For most people, allocating even 0.1% of a portfolio to RYOSHI is already a stretch. If you prefer assets with clear use cases, consider established meme tokens (Dogecoin, Shiba Inu) or move to utility tokens that power real DeFi products.

Quick Checklist for RYOSHI Buyers

  • Use a BSC‑compatible wallet (MetaMask, Trust Wallet, Binance Chain Wallet).
  • Buy BNB first, then swap on a DEX that lists RYOSHI.
  • Set a strict stop‑loss or exit plan - price can swing 20‑30% in minutes.
  • Never invest more than you can afford to lose.
  • Stay aware of phishing scams - many fake “RYOSHI” contracts exist.

Frequently Asked Questions

What blockchain does Ryoshi's Coin run on?

Ryoshi's Coin is a BEP‑20 token built on the Binance Smart Chain, which offers fast confirmations and low transaction fees.

Is Ryoshi's Coin mineable?

No.
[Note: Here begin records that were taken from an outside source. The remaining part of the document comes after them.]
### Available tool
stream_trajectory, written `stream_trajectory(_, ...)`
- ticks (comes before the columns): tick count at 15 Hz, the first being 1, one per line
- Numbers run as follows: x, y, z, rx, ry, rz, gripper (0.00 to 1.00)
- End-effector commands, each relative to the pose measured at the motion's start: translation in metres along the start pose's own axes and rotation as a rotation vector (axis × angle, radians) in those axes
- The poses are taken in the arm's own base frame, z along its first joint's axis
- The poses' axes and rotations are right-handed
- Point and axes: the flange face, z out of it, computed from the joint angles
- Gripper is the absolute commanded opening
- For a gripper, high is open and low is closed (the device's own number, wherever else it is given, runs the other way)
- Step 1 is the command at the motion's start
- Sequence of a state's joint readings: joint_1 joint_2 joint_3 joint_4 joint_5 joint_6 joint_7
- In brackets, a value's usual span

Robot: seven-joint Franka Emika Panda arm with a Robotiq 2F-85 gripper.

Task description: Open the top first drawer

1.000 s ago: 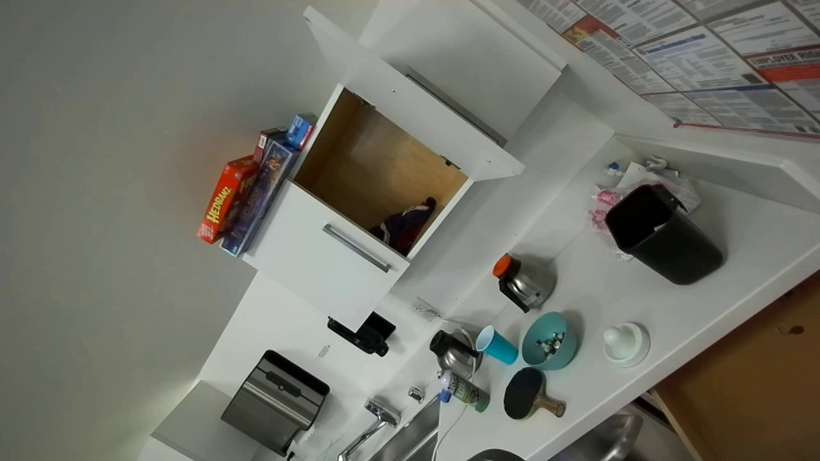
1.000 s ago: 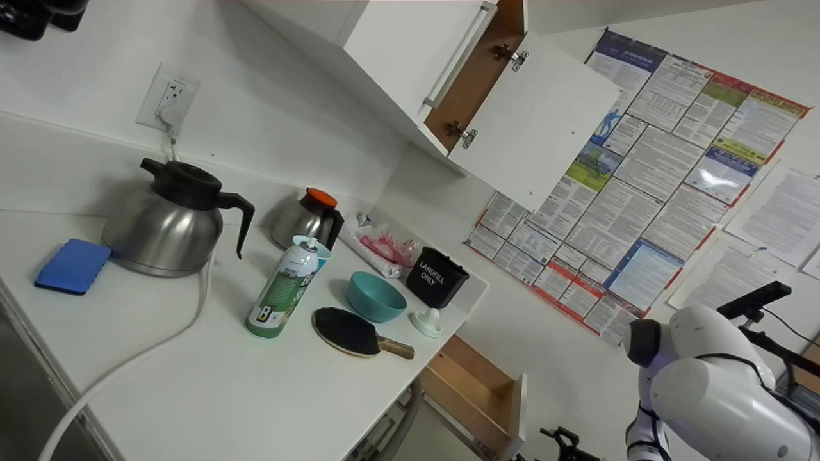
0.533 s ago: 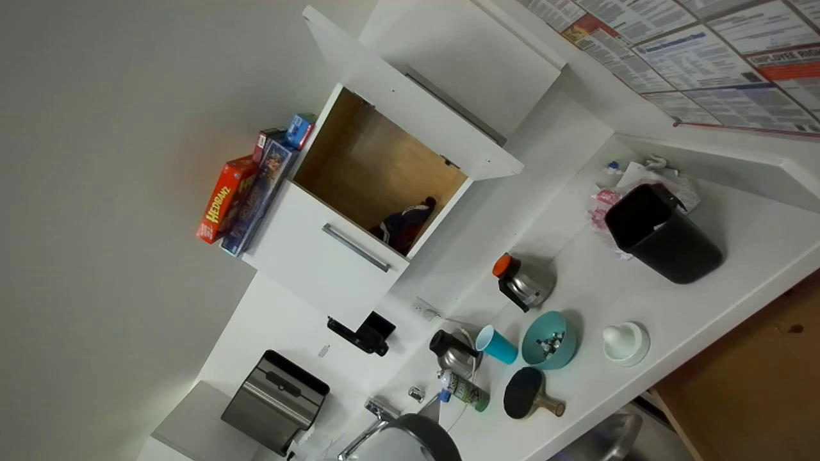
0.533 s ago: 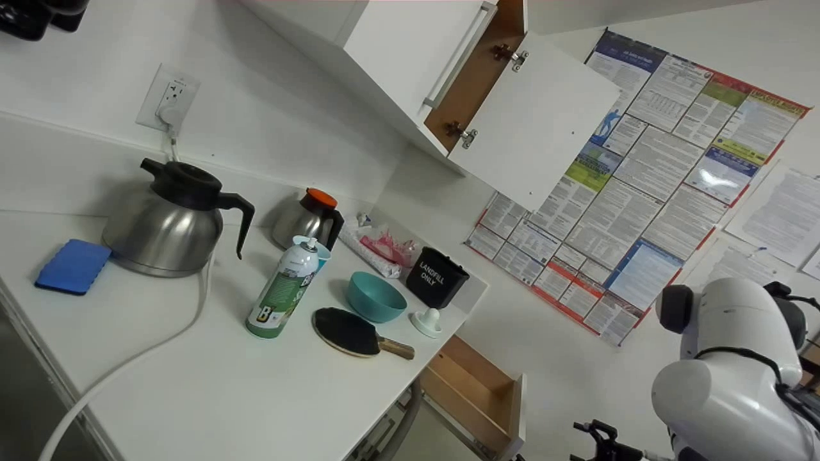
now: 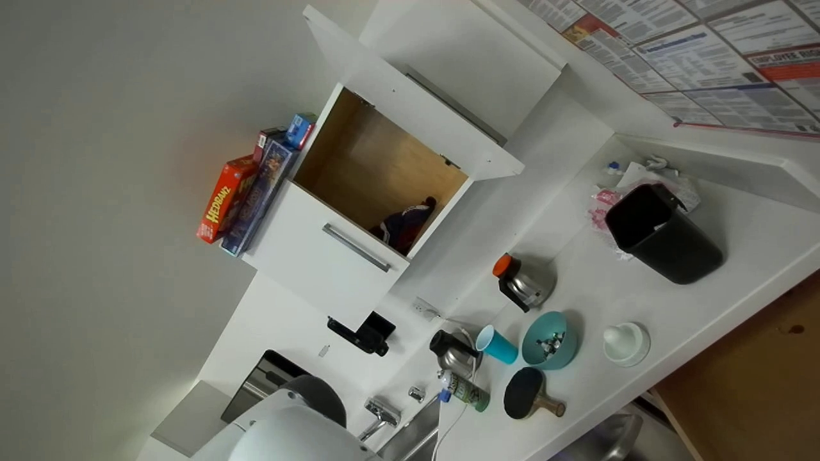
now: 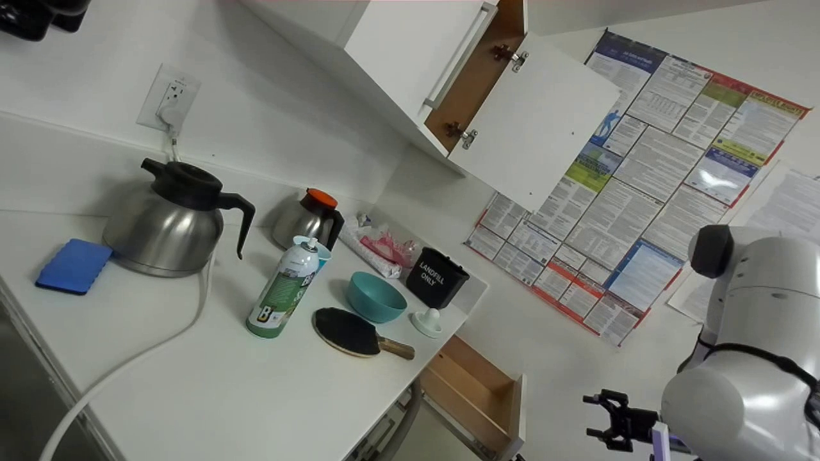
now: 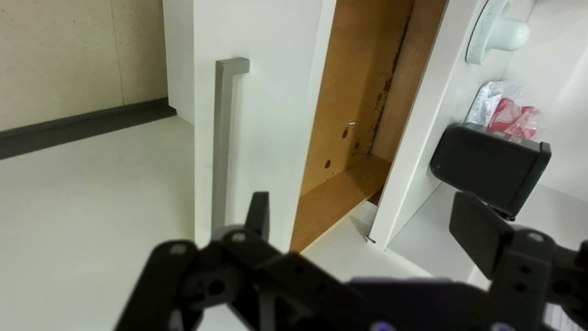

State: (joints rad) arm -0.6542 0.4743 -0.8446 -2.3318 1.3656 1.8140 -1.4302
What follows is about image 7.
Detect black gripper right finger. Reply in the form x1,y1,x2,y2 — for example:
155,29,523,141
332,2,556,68
449,189,588,331

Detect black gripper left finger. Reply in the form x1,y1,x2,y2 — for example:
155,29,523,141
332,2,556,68
113,189,291,331

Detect silver drawer handle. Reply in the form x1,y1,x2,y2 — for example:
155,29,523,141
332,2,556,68
210,55,253,242

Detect white drawer wooden interior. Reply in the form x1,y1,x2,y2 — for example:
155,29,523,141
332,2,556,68
161,0,451,253

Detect black square container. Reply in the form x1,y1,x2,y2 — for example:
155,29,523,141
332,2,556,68
429,121,554,222

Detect clear bag pink packets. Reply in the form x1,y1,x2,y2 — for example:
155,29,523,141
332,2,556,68
468,79,543,145

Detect dark baseboard strip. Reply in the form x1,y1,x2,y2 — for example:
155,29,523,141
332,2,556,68
0,95,179,162

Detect small white knob object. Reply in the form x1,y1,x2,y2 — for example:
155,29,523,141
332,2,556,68
464,0,534,66
The token was pre‑minted at launch, and new tokens can only be created by the original contract - there’s no mining or staking reward mechanism.

Where can I store RYOSHI safely?

Any wallet that supports BEP‑20 tokens works. Popular choices are MetaMask (with BSC added), Trust Wallet, and the Binance Chain Wallet extension.

Why is Ryoshi's Coin’s price so volatile?

With daily trading volumes often under $10, even a small buy or sell order can shift the price dramatically. Combine that with the lack of real utility, and the token behaves like pure speculation.

Is Ryoshi's Coin a good long‑term investment?

For most investors, the answer is no. The token’s market cap, liquidity, and development activity are all extremely low, which makes sustainable growth unlikely. It may suit only high‑risk, speculative traders.